Methodologisch naturalisme

Omstreden is het methodologisch naturalisme. Sommigen eisen van wetenschap een sterk methodologisch naturalisme, de beslissing a priori nooit bovennatuurlijke verklaringen te beschouwen. Waar het verwerpen van dergelijke verklaringen als natuurlijke verklaringen voldoen niet meer is dan het toepassen van Ockhams scheermes, is het absoluut en a priori uitbannen van bovennatuurlijke verklaringen — dus ook waar die tot een kleiner model met een grotere verklarende en voorspellende kracht zouden leiden — in strijd met de informatietheoretische basis van de wetenschappelijke methodologie. Correct is het zwak methodologisch naturalisme, de beslissing nooit niet-operationaliseerbare verklaringen aan te nemen — die zouden immers het einde van de wetenschappelijke verklaring behelzen. Waar zo'n verklaring vermoed wordt behoort de wetenschapsbeoefenaar de onvolledigheid van de theorie te erkennen. Een voorbeeld zijn theorieën die stellen dat metingen boven een bepaalde nauwkeurigheid in de quantentheorie onmogelijk zijn.

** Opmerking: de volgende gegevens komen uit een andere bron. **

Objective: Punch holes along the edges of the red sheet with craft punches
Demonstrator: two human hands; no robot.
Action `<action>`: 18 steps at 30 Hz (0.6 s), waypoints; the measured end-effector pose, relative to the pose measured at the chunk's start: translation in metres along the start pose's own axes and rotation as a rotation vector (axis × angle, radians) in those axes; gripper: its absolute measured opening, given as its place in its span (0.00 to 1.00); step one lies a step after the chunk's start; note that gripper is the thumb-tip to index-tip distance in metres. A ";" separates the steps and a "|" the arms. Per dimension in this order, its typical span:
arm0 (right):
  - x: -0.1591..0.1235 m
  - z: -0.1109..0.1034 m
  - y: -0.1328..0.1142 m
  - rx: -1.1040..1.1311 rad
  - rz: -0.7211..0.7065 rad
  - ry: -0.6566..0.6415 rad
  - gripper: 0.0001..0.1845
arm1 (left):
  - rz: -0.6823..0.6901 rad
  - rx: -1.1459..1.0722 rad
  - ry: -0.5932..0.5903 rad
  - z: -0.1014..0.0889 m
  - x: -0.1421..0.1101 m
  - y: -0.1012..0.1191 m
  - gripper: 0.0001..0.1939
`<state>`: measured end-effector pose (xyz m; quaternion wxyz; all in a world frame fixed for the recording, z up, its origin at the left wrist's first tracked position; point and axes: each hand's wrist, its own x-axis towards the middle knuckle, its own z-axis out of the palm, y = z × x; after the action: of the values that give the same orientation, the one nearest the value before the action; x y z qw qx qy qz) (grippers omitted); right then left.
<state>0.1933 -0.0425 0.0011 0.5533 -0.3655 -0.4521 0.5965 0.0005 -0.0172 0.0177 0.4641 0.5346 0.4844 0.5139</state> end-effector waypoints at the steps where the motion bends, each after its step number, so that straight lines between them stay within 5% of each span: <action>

Er is wetenschappelijk gezien niets mis met het veronderstellen van nieuwe entiteiten: de archeoloog die een beschaving veronderstelt als verklaring voor bepaalde artefacten, of de bioloog die een nieuwe levensvorm aanneemt om zekere sporen in de natuur te kunnen verklaren, doet niets anders dan de envoudigste verklaring zoeken voor waargenomen feiten. Evenzo zou het aannemen van immanente geesten of een transcendente geest als dat de kortste verklaring van de waargenomen werkelijkheid zou opleveren de wetenschappelijk juiste stap zijn. Dit is het tegengestelde van het afzien van een verklaring met een beroep op verder onverklaarde acties van zulke entiteiten — waaronder het terecht veelgelaakte onoperationaliseerbare „God deed het”.